What this task involves:
Each line of the material below must be transcribed exactly.

Raw data:

####################

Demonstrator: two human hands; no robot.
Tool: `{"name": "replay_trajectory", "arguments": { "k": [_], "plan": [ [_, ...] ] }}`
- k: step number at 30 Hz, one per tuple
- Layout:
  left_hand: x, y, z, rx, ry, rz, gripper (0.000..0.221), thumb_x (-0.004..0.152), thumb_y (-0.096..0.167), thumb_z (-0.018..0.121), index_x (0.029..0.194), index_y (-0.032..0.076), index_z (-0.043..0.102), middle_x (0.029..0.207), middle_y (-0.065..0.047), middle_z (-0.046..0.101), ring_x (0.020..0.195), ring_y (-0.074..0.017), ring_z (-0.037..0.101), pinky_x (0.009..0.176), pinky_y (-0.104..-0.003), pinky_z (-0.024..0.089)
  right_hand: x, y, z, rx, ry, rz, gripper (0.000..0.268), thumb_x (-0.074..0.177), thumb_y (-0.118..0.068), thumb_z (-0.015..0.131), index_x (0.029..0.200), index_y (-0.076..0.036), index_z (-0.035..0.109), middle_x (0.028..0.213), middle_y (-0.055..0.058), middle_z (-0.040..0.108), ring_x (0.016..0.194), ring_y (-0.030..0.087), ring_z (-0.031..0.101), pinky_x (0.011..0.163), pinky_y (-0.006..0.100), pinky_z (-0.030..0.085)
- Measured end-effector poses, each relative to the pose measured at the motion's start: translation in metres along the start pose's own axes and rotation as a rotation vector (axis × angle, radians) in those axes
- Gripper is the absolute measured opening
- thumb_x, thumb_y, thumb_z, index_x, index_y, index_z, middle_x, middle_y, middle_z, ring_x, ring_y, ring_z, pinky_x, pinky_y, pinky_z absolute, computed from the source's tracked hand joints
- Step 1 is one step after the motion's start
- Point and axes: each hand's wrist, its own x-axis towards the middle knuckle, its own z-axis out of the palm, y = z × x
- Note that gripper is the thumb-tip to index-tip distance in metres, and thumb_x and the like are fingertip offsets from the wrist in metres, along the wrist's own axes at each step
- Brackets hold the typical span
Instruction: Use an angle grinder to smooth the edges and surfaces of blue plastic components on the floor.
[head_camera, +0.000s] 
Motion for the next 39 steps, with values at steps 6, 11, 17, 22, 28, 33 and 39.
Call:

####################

Response for this exercise:
Demonstrator: two human hands; no robot.
Tool: `{"name": "replay_trajectory", "arguments": { "k": [_], "plan": [ [_, ...] ] }}`
- k: step number at 30 Hz, one per tuple
- Layout:
  left_hand: x, y, z, rx, ry, rz, gripper (0.000..0.221), thumb_x (-0.004..0.152), thumb_y (-0.096..0.167), thumb_z (-0.018..0.121), index_x (0.029..0.194), index_y (-0.032..0.076), index_z (-0.043..0.102), middle_x (0.029..0.207), middle_y (-0.065..0.047), middle_z (-0.046..0.101), ring_x (0.020..0.195), ring_y (-0.074..0.017), ring_z (-0.037..0.101), pinky_x (0.009..0.176), pinky_y (-0.104..-0.003), pinky_z (-0.024..0.089)
  right_hand: x, y, z, rx, ry, rz, gripper (0.000..0.268), thumb_x (-0.074..0.177), thumb_y (-0.118..0.068), thumb_z (-0.015..0.131), index_x (0.029..0.200), index_y (-0.076..0.036), index_z (-0.035..0.109), middle_x (0.028..0.213), middle_y (-0.055..0.058), middle_z (-0.040..0.108), ring_x (0.016..0.194), ring_y (-0.030..0.087), ring_z (-0.031..0.101), pinky_x (0.011..0.163), pinky_y (-0.006..0.100), pinky_z (-0.030..0.085)
- Measured end-effector poses, each relative to the pose measured at the motion's start: translation in metres along the start pose's own axes and rotation as a rotation vector (axis × angle, radians) in those axes
- Gripper is the absolute measured opening
- thumb_x, thumb_y, thumb_z, index_x, index_y, index_z, middle_x, middle_y, middle_z, ring_x, ring_y, ring_z, pinky_x, pinky_y, pinky_z absolute, computed from the source's tracked hand joints
- Step 1 is one step after the motion's start
- Point and axes: each hand's wrist, its own x-axis towards the middle knuckle, its own z-axis out of the palm, y = z × x
- Note that gripper is the thumb-tip to index-tip distance in metres, and thumb_x and the like are fingertip offsets from the wrist in metres, along the wrist's own axes at each step
- Brackets hold the typical span
Instruction: Use an angle grinder to smooth the edges and surfaces of blue plastic components on the floor.
[head_camera, +0.000s] 
Motion for the next 39 steps, with values at steps 6, 11, 17, 22, 28, 33 and 39.
Call:

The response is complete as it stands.